Regulation of therapeutic goods
The regulation of therapeutic goods, drugs and therapeutic devices, varies by jurisdiction. In some countries, such as the United States, they are regulated at the national level by a single agency. In other jurisdictions they are regulated at the state level, or at both state and national levels by various bodies, as is the case in Australia; the role of therapeutic goods regulation is designed to protect the health and safety of the population. Regulation is aimed at ensuring the safety and efficacy of the therapeutic goods which are covered under the scope of the regulation. In most jurisdictions, therapeutic goods must be registered. There is some degree of restriction of the availability of certain therapeutic goods depending on their risk to consumers. Modern drug regulation has historical roots in the response to the proliferation of universal antidotes which appeared in the wake of Mithridates' death. Mithridates had brought together physicians and shamans to concoct a potion that would make him immune to poisons.
Following his death, the Romans became keen on further developing the Mithridates potion's recipe. Mithridatium re-entered western society through multiple means; the first was through the Leechbook of the Bald, written somewhere between 900 and 950, which contained a formula for various remedies, including for a theriac. Additionally, theriac became a commercial good traded throughout Europe based on the works of Greek and Roman physicians; the resulting proliferation of various recipes needed to be curtailed in order to ensure that people were not passing off fake antidotes, which led to the development of government involvement and regulation. Additionally, the creation of these concoctions took on ritualistic form and were created in public and the process was observed and recorded, it was believed that if the concoction proved unsuccessful, it was due to the apothecaries’ process of making them and they could be held accountable because of the public nature of the creation. In the 9th century, many Muslim countries established an office of the hisba, which in addition to regulating compliance to Islamic principles and values took on the role of regulating other aspects of social and economic life, including the regulation of medicines.

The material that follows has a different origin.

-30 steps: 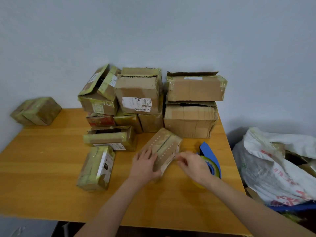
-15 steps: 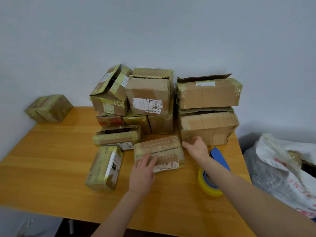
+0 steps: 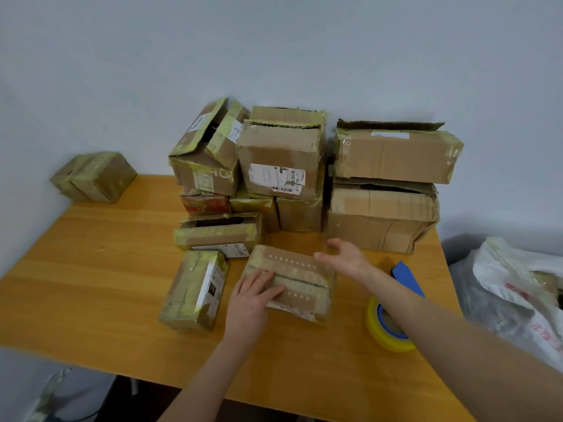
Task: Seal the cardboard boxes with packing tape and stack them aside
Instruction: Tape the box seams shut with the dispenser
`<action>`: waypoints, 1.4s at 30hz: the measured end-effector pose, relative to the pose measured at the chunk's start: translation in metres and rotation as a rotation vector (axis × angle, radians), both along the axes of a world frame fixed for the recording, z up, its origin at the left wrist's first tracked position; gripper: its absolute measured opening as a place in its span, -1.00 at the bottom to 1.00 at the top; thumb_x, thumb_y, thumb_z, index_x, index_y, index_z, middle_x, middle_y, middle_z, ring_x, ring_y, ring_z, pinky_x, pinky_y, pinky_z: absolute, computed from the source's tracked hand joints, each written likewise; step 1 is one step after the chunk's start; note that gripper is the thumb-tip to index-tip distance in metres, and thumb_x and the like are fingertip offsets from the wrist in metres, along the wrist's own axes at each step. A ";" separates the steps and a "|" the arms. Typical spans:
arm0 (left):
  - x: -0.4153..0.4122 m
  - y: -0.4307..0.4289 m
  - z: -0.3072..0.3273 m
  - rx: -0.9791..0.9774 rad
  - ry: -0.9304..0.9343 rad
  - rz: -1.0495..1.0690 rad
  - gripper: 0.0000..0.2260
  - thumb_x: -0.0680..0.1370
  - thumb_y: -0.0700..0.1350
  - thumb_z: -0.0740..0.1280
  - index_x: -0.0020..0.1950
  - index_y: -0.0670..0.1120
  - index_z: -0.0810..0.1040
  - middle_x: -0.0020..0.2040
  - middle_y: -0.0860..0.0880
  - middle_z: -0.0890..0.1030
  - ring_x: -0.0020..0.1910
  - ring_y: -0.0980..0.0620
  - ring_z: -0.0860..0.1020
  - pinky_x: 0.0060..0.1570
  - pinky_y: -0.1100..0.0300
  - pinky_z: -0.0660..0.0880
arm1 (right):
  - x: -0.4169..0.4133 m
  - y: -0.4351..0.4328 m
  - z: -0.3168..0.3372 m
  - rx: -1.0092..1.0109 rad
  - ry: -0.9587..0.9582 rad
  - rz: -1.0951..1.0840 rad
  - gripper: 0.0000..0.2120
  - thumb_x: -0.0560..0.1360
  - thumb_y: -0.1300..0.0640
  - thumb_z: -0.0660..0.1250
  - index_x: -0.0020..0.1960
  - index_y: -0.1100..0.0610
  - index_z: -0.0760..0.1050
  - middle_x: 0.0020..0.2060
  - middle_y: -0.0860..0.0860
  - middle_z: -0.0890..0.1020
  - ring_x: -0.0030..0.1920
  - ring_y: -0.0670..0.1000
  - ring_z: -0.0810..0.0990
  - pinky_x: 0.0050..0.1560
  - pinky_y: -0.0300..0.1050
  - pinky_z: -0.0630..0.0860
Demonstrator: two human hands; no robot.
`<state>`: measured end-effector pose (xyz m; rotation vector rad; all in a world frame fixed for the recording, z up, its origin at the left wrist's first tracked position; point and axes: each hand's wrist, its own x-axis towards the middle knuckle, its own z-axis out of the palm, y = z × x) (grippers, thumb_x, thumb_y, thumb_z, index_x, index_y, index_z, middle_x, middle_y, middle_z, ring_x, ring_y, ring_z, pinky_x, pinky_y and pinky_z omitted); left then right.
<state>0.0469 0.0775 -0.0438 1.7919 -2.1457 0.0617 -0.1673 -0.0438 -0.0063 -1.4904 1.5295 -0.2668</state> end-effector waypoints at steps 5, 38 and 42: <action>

Inspectors were appointed to employ oversight on those who were involved in the process of medicine creation and were given a lot of leigh weigh to ensure compliance and punishments were stringent. The first official'act', the'Apothecary Wares and Stuffs' Act was passed in 1540 by Henry VIII and set the foundation for others. Through this act, he encouraged physicians in his College of Physicians to appoint four people dedicated to inspecting what was being sold in apothecary shops. In conjunction with this first piece of legislation, there was an emergence of standard formulas for the creation of certain ‘drugs’ and ‘antidotes’ through Pharmacopoeias which first appeared in the form of a decree from Frederick II of Sicily in 1240 to use consistent and standard formulas; the first modern pharmacopoeias were the Florence Pharmacopoeia published in 1498, the Spanish Pharmacopoeia published in 1581 and the London Pharmacopoeia published in 1618. In the United States, regulation of drugs was a state right, as opposed to federal right.

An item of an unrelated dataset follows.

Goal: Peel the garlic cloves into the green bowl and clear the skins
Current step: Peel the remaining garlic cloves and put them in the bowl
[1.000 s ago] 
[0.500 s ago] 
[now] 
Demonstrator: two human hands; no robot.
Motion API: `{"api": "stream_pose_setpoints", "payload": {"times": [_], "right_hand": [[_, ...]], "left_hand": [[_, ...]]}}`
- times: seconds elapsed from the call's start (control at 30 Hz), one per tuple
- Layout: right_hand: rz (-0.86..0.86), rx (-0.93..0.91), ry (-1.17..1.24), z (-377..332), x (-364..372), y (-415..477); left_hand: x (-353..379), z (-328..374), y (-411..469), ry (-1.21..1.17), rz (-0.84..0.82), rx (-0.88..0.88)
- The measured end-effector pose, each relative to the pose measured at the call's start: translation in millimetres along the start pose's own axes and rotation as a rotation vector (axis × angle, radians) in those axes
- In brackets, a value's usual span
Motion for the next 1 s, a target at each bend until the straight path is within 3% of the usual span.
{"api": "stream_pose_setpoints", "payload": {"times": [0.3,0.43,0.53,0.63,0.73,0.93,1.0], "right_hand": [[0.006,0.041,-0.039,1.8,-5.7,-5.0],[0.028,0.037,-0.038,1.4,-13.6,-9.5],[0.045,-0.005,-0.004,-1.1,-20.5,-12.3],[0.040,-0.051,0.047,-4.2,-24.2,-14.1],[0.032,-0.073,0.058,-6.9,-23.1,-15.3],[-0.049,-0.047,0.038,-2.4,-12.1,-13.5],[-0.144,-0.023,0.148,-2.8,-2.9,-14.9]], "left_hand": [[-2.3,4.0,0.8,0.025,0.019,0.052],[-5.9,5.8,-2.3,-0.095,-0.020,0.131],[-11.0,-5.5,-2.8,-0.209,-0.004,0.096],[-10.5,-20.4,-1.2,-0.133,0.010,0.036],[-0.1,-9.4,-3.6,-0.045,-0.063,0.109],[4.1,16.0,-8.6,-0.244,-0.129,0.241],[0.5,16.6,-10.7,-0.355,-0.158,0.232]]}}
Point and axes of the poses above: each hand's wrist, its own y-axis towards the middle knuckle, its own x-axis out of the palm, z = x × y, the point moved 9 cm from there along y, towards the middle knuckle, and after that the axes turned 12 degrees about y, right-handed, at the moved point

But with the increase in fraudulent practices due to private incentives to maximize profits and poor enforcement of state laws, increased the need for stronger federal regulation. President Roosevelt signed the Federal Food and Drug Act in 1906 which established stricter standards. A 1911 Supreme Court decision, United States vs. Johnson, established that misleading statements were not covered under the FFDA; this directly led to Congress passing the Sherley Amendment which established a clearer definition of ‘misbranded’. Another key catalyst for advances in drug regulation were certain catastrophes that served as calls to the government to step in and impose regulations that would prevent repeats of those instances. One such instance occurred in 1937 when more than a hundred people died from using sulfanilamide elixir which had not gone through any safety testing; this directly led to the passing of the Federal, Food and Cosmetic Act in 1938. One other major catastrophe occurred in the late 1950s when Thalidomide, sold in Germany and sold around the world, led to 100,000 babies being born with various deformities.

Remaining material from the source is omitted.